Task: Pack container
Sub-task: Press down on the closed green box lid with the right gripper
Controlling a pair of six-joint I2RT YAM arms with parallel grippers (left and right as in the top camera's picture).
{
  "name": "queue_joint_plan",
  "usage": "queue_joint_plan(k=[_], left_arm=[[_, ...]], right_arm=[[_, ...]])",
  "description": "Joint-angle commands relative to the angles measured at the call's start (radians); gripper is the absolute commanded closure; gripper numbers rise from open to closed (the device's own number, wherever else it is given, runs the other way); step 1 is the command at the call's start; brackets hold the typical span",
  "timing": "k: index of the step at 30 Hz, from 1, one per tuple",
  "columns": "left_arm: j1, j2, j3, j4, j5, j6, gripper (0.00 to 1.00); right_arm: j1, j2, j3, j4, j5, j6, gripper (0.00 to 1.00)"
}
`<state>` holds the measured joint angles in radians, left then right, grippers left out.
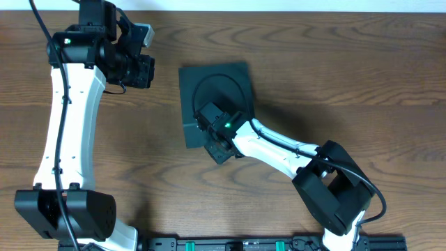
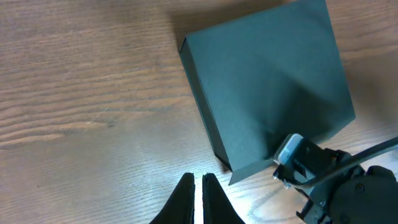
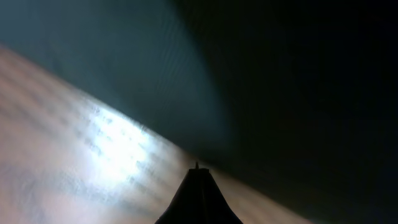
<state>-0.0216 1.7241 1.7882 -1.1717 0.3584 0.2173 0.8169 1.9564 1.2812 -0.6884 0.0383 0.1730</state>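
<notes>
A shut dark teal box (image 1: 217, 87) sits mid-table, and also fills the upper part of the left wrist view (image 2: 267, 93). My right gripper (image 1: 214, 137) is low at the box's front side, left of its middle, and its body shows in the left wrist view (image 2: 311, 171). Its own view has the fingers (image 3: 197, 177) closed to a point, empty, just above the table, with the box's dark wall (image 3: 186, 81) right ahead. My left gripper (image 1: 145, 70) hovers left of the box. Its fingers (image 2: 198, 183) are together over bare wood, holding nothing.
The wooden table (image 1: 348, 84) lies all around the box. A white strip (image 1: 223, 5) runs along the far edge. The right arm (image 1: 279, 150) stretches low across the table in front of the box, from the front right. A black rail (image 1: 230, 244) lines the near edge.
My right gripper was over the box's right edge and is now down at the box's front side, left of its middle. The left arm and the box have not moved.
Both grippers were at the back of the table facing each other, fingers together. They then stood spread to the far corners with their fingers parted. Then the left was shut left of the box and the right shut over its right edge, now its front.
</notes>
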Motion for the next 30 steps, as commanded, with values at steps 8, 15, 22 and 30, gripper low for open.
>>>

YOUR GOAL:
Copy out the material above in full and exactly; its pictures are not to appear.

RESPONSE TO THE EXERCISE:
Task: Pack container
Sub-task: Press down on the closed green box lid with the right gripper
Controlling a pair of six-joint I2RT YAM arms with parallel grippers (left and right as in the top camera's picture).
{
  "name": "queue_joint_plan",
  "usage": "queue_joint_plan(k=[_], left_arm=[[_, ...]], right_arm=[[_, ...]])",
  "description": "Joint-angle commands relative to the angles measured at the call's start (radians); gripper is the absolute commanded closure; gripper numbers rise from open to closed (the device's own number, wherever else it is given, runs the other way); step 1 is the command at the call's start; brackets hold the typical span",
  "timing": "k: index of the step at 30 Hz, from 1, one per tuple",
  "columns": "left_arm: j1, j2, j3, j4, j5, j6, gripper (0.00 to 1.00); right_arm: j1, j2, j3, j4, j5, j6, gripper (0.00 to 1.00)"
}
`<state>` holds the measured joint angles in radians, left then right, grippers left out.
<state>-0.0216 1.7241 1.7882 -1.1717 0.3584 0.2173 0.8169 1.9564 1.2812 -0.6884 0.0383 0.1730</state>
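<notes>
A shut dark teal box (image 1: 217, 87) sits mid-table, and also fills the upper part of the left wrist view (image 2: 267, 93). My right gripper (image 1: 214, 137) is low at the box's front side, left of its middle, and its body shows in the left wrist view (image 2: 311, 171). Its own view has the fingers (image 3: 197, 177) closed to a point, empty, just above the table, with the box's dark wall (image 3: 186, 81) right ahead. My left gripper (image 1: 145, 70) hovers left of the box. Its fingers (image 2: 198, 183) are together over bare wood, holding nothing.
The wooden table (image 1: 348, 84) lies all around the box. A white strip (image 1: 223, 5) runs along the far edge. The right arm (image 1: 279, 150) stretches low across the table in front of the box, from the front right. A black rail (image 1: 230, 244) lines the near edge.
My right gripper was over the box's right edge and is now down at the box's front side, left of its middle. The left arm and the box have not moved.
Both grippers were at the back of the table facing each other, fingers together. They then stood spread to the far corners with their fingers parted. Then the left was shut left of the box and the right shut over its right edge, now its front.
</notes>
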Motion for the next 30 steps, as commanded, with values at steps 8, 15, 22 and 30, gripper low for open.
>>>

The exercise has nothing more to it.